Find the line with "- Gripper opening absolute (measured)" in the entries below, then reproduce it and every line after it down to and including the line with "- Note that", exactly.

___ Record extracts

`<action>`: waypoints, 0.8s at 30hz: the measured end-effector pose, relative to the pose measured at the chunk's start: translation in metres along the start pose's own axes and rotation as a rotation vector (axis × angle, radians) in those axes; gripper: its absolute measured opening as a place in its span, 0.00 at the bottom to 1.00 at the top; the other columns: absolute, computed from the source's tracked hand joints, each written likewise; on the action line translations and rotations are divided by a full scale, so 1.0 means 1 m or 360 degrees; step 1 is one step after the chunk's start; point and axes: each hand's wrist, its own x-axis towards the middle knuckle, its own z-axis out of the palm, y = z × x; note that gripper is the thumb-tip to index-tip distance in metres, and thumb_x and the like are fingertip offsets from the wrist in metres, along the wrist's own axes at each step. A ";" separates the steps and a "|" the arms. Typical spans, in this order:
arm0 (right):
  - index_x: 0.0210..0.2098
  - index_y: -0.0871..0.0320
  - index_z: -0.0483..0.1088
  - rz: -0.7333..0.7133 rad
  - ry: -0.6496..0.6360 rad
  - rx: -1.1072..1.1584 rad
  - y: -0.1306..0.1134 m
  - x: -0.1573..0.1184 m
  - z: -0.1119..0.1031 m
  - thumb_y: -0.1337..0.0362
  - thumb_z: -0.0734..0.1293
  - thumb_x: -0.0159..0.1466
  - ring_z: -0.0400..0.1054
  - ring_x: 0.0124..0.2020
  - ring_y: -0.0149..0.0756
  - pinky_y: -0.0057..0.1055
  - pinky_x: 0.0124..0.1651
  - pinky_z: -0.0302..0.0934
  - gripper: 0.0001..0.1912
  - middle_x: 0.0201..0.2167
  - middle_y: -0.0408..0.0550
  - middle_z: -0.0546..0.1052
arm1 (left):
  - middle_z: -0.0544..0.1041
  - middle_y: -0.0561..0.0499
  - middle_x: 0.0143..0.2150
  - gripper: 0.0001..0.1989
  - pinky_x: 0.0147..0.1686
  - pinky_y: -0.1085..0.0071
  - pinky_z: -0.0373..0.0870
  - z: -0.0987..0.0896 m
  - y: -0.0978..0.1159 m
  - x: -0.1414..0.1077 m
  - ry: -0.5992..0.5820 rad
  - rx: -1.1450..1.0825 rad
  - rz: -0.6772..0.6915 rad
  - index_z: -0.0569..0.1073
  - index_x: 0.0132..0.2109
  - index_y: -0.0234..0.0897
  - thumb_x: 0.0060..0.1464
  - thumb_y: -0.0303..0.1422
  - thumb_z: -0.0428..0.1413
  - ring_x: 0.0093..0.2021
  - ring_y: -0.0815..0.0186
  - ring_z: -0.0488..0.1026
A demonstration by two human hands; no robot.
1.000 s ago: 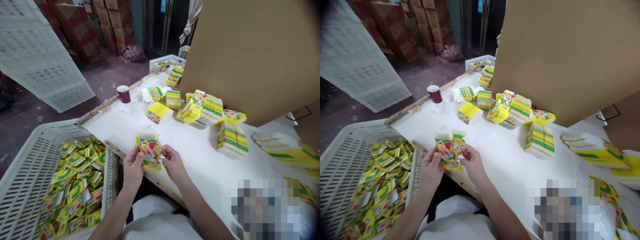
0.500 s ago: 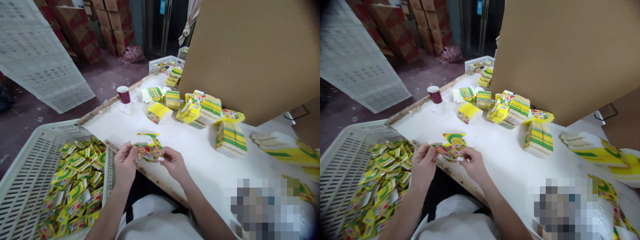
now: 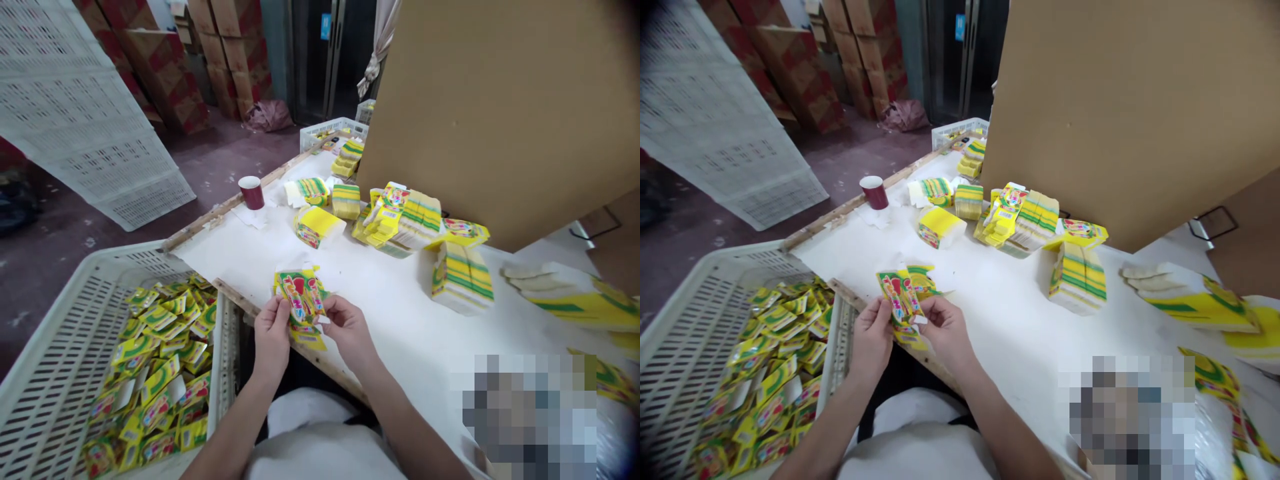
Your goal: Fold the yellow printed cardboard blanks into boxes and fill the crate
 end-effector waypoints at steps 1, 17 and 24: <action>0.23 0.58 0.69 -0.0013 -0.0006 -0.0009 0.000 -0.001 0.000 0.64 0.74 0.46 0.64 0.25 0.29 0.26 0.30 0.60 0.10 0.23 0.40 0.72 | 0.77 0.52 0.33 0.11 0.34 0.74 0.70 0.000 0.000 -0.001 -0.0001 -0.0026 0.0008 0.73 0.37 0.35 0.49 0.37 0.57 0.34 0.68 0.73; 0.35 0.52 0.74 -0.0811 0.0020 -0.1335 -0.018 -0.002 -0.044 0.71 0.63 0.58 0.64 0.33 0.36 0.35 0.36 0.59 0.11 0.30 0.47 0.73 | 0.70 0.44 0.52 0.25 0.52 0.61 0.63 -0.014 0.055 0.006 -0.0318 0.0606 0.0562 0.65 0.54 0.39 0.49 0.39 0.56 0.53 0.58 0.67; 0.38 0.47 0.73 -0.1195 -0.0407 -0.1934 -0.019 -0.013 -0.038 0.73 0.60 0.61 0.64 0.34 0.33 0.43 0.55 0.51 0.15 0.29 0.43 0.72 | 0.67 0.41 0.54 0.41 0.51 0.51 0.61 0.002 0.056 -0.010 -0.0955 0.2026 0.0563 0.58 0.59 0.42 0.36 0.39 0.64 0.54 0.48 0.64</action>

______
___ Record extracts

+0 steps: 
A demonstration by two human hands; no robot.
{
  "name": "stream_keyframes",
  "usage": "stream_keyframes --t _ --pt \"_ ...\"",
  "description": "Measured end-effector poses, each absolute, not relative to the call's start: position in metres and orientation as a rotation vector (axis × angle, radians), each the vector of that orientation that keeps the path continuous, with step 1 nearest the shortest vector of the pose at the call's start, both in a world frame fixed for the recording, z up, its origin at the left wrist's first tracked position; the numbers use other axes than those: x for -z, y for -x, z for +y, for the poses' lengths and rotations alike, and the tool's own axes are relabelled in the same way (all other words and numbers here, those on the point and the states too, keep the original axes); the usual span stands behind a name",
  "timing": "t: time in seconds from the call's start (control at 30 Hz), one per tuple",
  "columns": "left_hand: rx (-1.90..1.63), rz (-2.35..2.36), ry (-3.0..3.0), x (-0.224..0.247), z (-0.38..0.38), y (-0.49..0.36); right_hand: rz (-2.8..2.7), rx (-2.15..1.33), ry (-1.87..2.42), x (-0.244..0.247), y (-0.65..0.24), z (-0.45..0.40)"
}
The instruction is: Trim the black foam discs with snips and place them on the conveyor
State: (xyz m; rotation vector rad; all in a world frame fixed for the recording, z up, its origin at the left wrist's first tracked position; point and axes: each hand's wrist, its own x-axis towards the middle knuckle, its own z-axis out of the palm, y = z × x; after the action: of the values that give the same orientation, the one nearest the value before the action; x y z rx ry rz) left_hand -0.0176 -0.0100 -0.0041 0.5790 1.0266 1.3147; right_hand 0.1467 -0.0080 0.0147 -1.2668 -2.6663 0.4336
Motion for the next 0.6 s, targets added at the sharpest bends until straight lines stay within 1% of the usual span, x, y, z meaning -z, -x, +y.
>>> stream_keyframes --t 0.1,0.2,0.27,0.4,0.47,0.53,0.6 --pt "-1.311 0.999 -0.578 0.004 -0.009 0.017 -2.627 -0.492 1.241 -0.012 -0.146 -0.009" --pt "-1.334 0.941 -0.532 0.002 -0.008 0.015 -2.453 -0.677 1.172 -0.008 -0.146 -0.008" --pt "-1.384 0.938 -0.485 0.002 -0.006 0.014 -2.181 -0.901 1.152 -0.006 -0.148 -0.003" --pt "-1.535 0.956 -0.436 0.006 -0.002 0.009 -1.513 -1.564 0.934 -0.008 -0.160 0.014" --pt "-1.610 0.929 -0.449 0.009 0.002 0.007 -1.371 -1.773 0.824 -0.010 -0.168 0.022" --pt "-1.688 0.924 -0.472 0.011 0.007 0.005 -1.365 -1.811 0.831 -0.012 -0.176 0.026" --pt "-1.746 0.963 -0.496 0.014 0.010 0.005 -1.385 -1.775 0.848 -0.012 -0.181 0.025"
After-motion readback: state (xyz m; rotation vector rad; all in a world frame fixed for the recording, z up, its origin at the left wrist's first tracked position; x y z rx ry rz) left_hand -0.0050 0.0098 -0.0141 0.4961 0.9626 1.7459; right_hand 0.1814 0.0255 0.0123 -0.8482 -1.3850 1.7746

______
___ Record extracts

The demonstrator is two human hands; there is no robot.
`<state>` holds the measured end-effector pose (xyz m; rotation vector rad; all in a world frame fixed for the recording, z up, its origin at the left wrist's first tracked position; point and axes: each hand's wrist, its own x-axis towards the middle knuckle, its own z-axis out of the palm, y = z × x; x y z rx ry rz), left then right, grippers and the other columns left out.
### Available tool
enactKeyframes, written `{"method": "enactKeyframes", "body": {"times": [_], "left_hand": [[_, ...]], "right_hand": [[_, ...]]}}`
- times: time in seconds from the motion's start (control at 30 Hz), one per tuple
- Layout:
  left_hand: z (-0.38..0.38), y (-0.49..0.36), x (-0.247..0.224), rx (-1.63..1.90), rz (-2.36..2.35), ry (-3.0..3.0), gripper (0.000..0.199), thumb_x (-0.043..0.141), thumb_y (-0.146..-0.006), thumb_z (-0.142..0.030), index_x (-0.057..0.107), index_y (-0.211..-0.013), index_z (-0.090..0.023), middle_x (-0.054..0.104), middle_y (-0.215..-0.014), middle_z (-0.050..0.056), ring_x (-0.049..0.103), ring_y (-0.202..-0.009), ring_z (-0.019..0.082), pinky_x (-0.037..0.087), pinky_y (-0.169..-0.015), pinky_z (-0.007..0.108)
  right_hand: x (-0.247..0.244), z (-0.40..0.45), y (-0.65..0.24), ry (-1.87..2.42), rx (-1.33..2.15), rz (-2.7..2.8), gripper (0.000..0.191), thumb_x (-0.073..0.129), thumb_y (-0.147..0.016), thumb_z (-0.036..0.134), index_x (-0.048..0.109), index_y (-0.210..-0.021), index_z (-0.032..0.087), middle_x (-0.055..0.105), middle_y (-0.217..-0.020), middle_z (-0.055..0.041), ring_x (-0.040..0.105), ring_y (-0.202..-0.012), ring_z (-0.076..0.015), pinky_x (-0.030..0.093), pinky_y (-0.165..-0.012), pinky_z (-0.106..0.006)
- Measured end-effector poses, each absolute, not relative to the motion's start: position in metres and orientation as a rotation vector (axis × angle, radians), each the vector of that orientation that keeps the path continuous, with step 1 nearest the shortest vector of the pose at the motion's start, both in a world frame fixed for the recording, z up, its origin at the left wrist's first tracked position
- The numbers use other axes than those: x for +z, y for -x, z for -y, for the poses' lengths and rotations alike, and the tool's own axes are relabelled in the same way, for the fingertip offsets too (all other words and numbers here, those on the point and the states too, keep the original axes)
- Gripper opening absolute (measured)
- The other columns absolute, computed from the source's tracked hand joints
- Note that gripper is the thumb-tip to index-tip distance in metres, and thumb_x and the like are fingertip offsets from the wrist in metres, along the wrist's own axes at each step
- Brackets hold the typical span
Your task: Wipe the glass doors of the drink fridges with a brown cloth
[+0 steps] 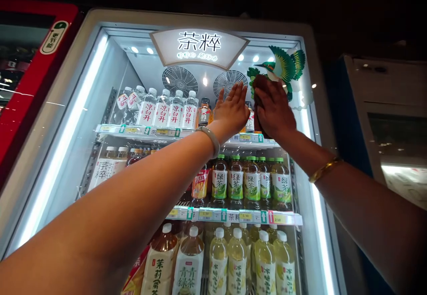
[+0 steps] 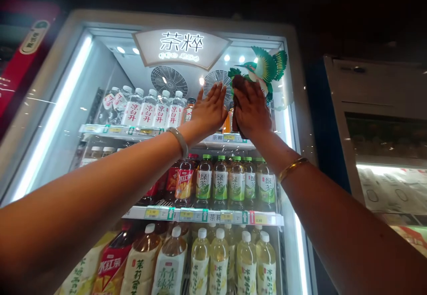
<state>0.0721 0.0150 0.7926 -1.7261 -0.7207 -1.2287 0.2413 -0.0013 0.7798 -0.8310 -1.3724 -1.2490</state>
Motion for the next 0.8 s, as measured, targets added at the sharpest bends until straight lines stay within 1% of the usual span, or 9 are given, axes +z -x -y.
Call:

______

**Response**
- Gripper opening absolute (measured)
- The other columns absolute, computed from the source's tracked hand joints
- Note that gripper is the thumb-tip to index-tip distance in metres, and thumb_x and the like are fingertip offsets from the wrist in metres, along the wrist's own axes at each step

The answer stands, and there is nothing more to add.